This breaks when your indices wrap around the integer limit. I'm not saying this can't be worked around but you end up with something much more complicated than just head==tail. It's a memory/runtime trade-off that I think is worth wasting one slot for.
If bufsize is a power of 2, doing the modulo would be exactly the same as just using a smaller integer type (like 8 bits on a microcontroller). What we want is the integer wraparound to never coincide with the buffer position wrapping. For that we would need a size that has some other factor than 2, and thus a "real" modulo operation in the indexing (which is slow).
Or is there an error in my thinking?
edit:
Duh, I understand now. If the counter has at least twice the range as the buffer size, the subtraction will always give the correct number of elements used. Power of 2 or not doesn't matter.
Not having to do the subtraction could still give a performance benefit, and if the buffer elements aren't very large, one wasted slot is worth the tradeoff.
Like for any algorithm choice, the optimal choice depends on the context.
On a desktop/laptop computer, wasting a queue slot matters very little, but it may be useful to achieve the maximum speed, so this method does not seem preferable.

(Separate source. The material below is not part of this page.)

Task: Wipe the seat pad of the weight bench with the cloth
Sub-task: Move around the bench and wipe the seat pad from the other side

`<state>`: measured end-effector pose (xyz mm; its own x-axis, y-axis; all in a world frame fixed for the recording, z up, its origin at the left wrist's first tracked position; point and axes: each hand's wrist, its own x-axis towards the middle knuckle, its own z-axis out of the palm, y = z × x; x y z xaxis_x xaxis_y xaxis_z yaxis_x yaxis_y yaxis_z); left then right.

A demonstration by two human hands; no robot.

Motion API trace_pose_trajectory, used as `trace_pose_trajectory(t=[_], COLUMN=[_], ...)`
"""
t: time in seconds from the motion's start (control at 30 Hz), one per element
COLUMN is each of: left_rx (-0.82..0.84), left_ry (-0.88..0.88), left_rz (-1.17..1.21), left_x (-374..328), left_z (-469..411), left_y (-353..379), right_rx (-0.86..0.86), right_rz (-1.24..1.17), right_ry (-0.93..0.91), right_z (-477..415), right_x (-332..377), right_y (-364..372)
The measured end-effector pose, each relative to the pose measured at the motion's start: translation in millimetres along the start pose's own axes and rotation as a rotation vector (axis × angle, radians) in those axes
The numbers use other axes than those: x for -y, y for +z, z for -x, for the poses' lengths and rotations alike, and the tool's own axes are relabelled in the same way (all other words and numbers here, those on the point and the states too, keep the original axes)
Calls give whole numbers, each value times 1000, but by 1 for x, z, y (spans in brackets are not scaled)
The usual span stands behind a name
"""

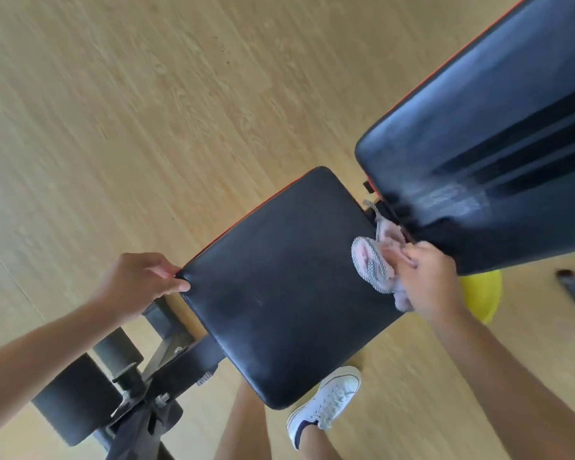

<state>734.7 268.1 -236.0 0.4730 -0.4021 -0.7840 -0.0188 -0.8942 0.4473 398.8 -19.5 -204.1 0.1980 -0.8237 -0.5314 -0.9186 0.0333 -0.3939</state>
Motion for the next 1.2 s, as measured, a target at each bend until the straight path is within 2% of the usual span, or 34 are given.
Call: trace_pose_trajectory(t=[0.1, 0.2, 0.3, 0.37, 0.43, 0.53, 0.6, 0.7, 0.8, 0.83, 0.93, 0.97, 1.1, 1.17, 1.2], left_rx=[-19, -2, 19, 25, 11, 4, 14, 26, 56, 63, 58, 54, 72, 60, 52], left_ry=[20, 39, 42, 40, 31, 32, 39, 44, 46, 45, 37, 35, 54, 41, 36], left_rz=[-12, -35, -93, -121, -130, -138, -165, -197, -210, -213, -226, -225, -253, -254, -250], left_x=[-1, -3, -9, -13, -16, -19, -22, -22, -24, -26, -27, -27, -28, -29, -28], left_z=[1, -1, -2, -1, -1, -2, -3, -4, -4, -4, -3, -2, -1, -1, -1], left_y=[1, -2, -4, -4, -5, -3, -4, -4, -8, -8, -7, -7, -7, -6, -6], right_rx=[-58, -150, -105, -104, -70, -16, -7, 54, 124, 88, -165, -149, 210, 350, 355], right_rz=[30, 52, 76, 34, -56, -420, -607, -650, -571, -547, -583, -622, -872, -1081, -1207], right_ry=[-46, -174, -183, -85, 127, 537, 719, 754, 729, 699, 662, 679, 844, 799, 786], right_z=[27, 4, 4, 23, 53, 104, 144, 197, 189, 179, 162, 170, 222, 232, 229], right_x=[-26, 9, 9, -25, -48, -43, -23, -3, -9, -18, -28, -23, 15, 45, 62], right_y=[3, 21, 18, 5, 9, 51, 94, 138, 130, 123, 111, 117, 170, 186, 195])
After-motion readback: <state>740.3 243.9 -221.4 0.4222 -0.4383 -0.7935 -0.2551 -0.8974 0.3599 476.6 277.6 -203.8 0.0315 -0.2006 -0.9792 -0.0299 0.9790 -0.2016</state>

On the other hand, in many microcontroller applications there is no other read/write RAM, but a few kilobytes of internal MCU RAM. So the amount of used RAM may be the most important resource and there may be many FIFO queues for various peripheral interfaces.

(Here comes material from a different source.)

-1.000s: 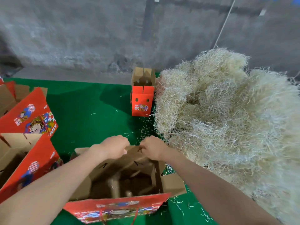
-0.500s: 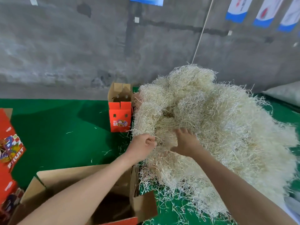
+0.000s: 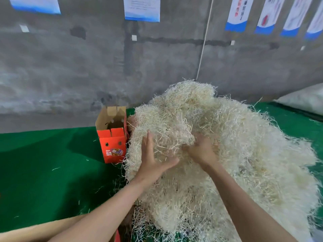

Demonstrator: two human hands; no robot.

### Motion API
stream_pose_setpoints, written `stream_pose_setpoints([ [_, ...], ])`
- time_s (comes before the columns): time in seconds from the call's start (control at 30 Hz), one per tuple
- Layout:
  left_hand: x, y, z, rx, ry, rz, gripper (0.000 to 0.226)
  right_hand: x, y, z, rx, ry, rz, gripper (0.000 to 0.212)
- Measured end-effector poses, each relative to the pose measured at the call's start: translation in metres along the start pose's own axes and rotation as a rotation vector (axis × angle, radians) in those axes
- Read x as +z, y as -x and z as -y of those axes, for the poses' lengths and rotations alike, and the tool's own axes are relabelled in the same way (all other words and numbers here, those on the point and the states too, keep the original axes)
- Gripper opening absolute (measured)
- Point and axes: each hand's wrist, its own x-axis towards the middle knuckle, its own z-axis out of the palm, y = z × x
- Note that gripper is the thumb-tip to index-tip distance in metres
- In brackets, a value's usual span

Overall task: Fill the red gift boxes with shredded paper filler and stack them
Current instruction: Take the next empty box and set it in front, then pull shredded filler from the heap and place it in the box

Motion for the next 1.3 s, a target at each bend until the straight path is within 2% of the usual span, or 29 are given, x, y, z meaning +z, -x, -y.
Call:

For such MCU applications, it is valuable to be aware of this alternative FIFO queue implementation, as it may be the best choice.
It took me a bit to understand how tcp seqnums work in case of wraparound, but the trick is exactly that: everything works fine as long as you have less than 2*31 unack'd bytes.
Right, you resolve the ambiguity of the wraparound because we know that logically the read_idx (which I guess is better called pop_idx) can never exceed the write_idx. It does fail if bufsize equals 2^w where w is the width of your index type, but eh, that's fair enough. You still 'waste' a slot but it's in the address space rather than physically.